Most runners train for a race with a goal pace in mind. Many will train for that goal pace by running it in varying distances and durations during their training.

Various authors, most recently and notably Matt Fitzgerald in 80/20 Running, advocate building a solid base of mostly easy running from which you can do a bit of tempo-specific running each week. This makes sense since your ability to run fast won’t matter much without the aerobic development to sustain a desired pace over your desired race distance.

Jeff Gaudette of Runners Connect takes this a step farther. He actually posits that most runners already have the desired speed to run a goal pace, that what they lack and need to develop is the aerobic and neuromusucular fitness to sustain that pace for their desired race distance.

Gaudette has a good point. Whenever you are able, go outside and run as fast as you reasonably can (i.e. don’t hurt yourself). I imagine if your pace was measured you’d easily exceed your desired goal pace.

I also imagine you won’t be able to hold that fast-as-you-can pace for very long. Running at max speed, you’ll be winded and your muscles will be neurally screaming in seconds. I’ve done max speed reps for giggles a few times, and I find the longest I can reasonably go at that intensity is about 30-45 seconds.
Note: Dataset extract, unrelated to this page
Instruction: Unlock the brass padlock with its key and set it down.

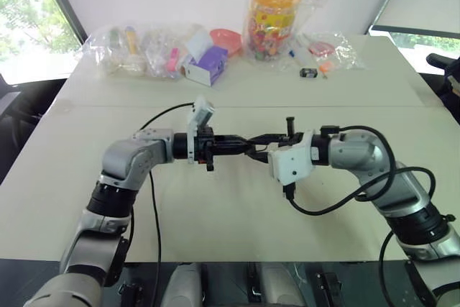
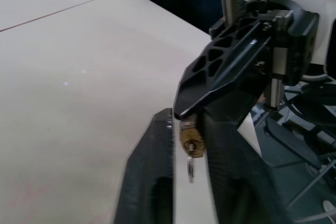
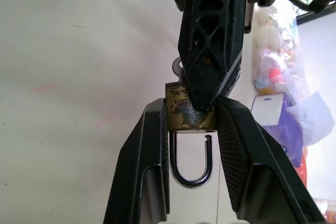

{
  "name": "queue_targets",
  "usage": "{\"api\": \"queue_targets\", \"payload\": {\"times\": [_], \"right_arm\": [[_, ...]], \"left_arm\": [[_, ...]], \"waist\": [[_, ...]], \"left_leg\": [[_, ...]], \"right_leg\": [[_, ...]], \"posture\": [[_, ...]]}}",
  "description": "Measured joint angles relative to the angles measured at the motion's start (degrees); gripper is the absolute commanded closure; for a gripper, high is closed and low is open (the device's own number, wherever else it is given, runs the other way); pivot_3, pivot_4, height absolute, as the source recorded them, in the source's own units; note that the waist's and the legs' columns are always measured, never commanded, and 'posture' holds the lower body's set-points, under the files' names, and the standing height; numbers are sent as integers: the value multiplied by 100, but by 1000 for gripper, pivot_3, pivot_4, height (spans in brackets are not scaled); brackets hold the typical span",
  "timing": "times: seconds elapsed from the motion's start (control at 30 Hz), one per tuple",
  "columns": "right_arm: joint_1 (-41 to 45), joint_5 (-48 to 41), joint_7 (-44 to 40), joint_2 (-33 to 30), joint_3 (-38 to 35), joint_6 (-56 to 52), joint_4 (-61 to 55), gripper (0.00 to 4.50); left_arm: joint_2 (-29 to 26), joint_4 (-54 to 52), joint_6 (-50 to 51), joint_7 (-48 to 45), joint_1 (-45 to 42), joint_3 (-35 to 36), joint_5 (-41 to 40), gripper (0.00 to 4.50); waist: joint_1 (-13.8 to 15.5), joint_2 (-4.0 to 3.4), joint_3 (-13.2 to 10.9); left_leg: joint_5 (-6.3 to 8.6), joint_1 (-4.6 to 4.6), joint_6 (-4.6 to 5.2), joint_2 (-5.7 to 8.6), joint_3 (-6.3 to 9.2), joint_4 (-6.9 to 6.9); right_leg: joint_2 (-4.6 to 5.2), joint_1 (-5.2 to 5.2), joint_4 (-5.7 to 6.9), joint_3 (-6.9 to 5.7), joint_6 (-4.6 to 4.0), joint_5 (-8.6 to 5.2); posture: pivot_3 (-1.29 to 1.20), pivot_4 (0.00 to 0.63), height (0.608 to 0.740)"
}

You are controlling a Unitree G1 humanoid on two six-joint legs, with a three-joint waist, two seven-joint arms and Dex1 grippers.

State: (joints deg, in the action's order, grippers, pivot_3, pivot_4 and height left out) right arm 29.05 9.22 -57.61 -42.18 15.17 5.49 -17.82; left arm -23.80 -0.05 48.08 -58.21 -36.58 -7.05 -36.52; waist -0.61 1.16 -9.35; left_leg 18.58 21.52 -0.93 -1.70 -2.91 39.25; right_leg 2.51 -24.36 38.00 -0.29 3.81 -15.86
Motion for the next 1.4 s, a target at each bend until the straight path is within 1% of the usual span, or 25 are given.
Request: {"api": "queue_targets", "payload": {"times": [0.4,0.57,0.63,0.67,0.8,0.9,1.07,1.1,1.17,1.3,1.33,1.4], "right_arm": [[0,2,-1,67,5,-20,-5,3795],[3,1,-1,113,10,-3,-5,3795],[22,1,0,119,10,1,-5,3795],[48,6,25,126,7,-13,-5,3795],[105,8,29,128,10,-11,-7,3795],[105,41,34,126,10,-18,-7,3795],[111,67,63,137,9,-16,-6,3795],[112,66,73,138,9,-16,-6,3795],[112,66,88,138,9,-16,-6,3795],[113,72,125,137,6,-22,-6,3795],[117,73,135,136,4,-11,-6,3795],[117,72,138,135,4,-10,-6,3795]], "left_arm": [[-61,-8,59,-57,1,-3,-31,4491],[-97,-41,268,-74,1,53,-154,4491],[-97,-57,298,-66,1,83,-166,3478],[-113,-96,316,-50,4,58,-151,3211],[-108,-104,176,10,29,-7,2,1309],[-39,-103,122,92,29,-1,69,1309],[189,-7,392,290,28,155,-116,1309],[208,1,443,326,28,180,-153,1548],[218,0,514,360,28,206,-182,2179],[225,-22,544,316,30,205,-285,4103],[226,-21,554,314,32,212,-314,4461],[225,-21,555,322,32,213,-352,4461]], "waist": [[-2,0,0],[-2,0,0],[-2,0,0],[-2,0,0],[-1,2,-1],[-1,2,-1],[-1,2,-1],[-2,2,-1],[-7,2,-1],[-4,2,-1],[-3,2,-1],[-4,2,-1]], "left_leg": [[0,-1,0,0,1,0],[0,0,0,0,1,0],[0,0,0,0,1,0],[0,-1,0,0,1,0],[0,-1,0,0,1,0],[0,0,0,1,0,0],[0,0,0,0,1,0],[0,0,0,0,1,0],[0,-1,0,-1,1,0],[0,0,0,-1,2,0],[0,-1,-1,-1,1,0],[0,-1,-1,-1,1,0]], "right_leg": [[0,0,0,0,0,0],[0,0,0,0,0,0],[0,0,0,0,0,0],[0,0,0,0,0,0],[1,0,1,0,0,0],[2,0,0,0,0,0],[2,0,0,0,0,0],[2,0,1,0,0,0],[2,0,1,0,0,0],[4,0,1,0,0,0],[4,0,1,0,0,0],[4,0,1,0,0,0]], "posture": [[0,150,740],[0,150,740],[0,150,740],[0,150,740],[0,150,740],[0,150,740],[0,150,740],[0,150,740],[0,150,740],[0,150,740],[0,150,740],[0,150,740]]}}
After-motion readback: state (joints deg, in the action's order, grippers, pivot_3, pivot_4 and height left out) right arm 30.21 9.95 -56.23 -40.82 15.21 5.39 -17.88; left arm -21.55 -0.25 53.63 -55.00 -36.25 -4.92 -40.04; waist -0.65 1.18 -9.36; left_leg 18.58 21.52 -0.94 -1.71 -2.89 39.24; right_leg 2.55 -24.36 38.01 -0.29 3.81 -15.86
When we do speedwork, we’re not really training ourselves to run faster. Most of us already can run pretty fast. What we’re training is the ability to hold a given speed over a desired distance, whether that distance is 400 meters, 5K, or a marathon. (Ultra distance runners by and large have other aerobic and endurance concerns during training aside from speed)

This is why many coaches say the goal of speedwork should be economy, i.e. refining your form and taking every step as efficiently as possible, so that when you run your races you’ve honed and improved the efficiency of every step.

I realize I’m digressing a bit. I mentioned easy pace for a reason. We focus a lot on speedwork, on our goal pace, while forgetting that every goal pace has a corresponding pace at other distances… as well as a corresponding regular and recovery run pace.